WHAT YOU HAVE TO DO ▸ Leave every picture out and return the rest of the listing verbatim.

THE RECORDS ▸
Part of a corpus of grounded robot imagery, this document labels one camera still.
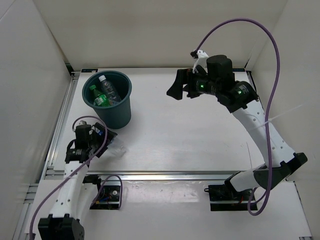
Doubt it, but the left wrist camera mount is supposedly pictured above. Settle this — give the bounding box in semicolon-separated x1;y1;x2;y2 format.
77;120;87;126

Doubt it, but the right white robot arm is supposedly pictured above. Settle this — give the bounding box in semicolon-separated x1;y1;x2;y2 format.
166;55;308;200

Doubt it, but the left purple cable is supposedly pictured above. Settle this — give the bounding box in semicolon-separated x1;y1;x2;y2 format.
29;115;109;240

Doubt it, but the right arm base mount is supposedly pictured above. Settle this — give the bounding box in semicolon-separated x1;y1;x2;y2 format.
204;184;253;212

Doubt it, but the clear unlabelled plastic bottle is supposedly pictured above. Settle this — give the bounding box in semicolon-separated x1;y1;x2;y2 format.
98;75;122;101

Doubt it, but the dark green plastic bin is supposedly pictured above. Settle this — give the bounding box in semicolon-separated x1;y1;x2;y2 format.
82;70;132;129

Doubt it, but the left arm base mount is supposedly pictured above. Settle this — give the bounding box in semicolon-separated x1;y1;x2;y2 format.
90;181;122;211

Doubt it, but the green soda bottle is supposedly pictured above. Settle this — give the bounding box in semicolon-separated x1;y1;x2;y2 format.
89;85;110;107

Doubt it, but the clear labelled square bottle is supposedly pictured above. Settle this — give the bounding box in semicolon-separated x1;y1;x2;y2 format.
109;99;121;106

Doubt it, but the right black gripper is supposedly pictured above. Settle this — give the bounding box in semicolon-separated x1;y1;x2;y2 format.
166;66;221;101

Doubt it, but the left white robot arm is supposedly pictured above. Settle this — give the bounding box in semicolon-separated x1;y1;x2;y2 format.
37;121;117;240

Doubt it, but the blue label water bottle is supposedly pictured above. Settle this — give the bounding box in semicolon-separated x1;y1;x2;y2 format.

RESULT OF THIS TASK ▸
Part of a corpus of grounded robot imagery, this document labels one camera still.
Doubt it, but the left wrist camera mount is supposedly pictured above. Settle this — give the bounding box in semicolon-separated x1;y1;x2;y2 format.
77;120;87;126

Doubt it, but the right white robot arm is supposedly pictured above. Settle this — give the bounding box in semicolon-separated x1;y1;x2;y2 format.
166;55;308;200

Doubt it, but the left purple cable is supposedly pictured above. Settle this — give the bounding box in semicolon-separated x1;y1;x2;y2 format.
29;115;109;240

Doubt it, but the right arm base mount is supposedly pictured above. Settle this — give the bounding box in semicolon-separated x1;y1;x2;y2 format.
204;184;253;212

Doubt it, but the clear unlabelled plastic bottle is supposedly pictured above. Settle this — give the bounding box in semicolon-separated x1;y1;x2;y2 format.
98;75;122;101

Doubt it, but the dark green plastic bin is supposedly pictured above. Settle this — give the bounding box in semicolon-separated x1;y1;x2;y2 format.
82;70;132;129

Doubt it, but the left arm base mount is supposedly pictured above. Settle this — give the bounding box in semicolon-separated x1;y1;x2;y2 format.
90;181;122;211

Doubt it, but the green soda bottle is supposedly pictured above. Settle this — give the bounding box in semicolon-separated x1;y1;x2;y2 format.
89;85;110;107

Doubt it, but the clear labelled square bottle is supposedly pictured above. Settle this — give the bounding box in semicolon-separated x1;y1;x2;y2 format.
109;99;121;106

Doubt it, but the right black gripper is supposedly pictured above. Settle this — give the bounding box in semicolon-separated x1;y1;x2;y2 format.
166;66;221;101

Doubt it, but the left white robot arm is supposedly pictured above. Settle this — give the bounding box in semicolon-separated x1;y1;x2;y2 format.
37;121;117;240

Doubt it, but the blue label water bottle is supposedly pictured above. Settle this — give the bounding box in semicolon-separated x1;y1;x2;y2 format.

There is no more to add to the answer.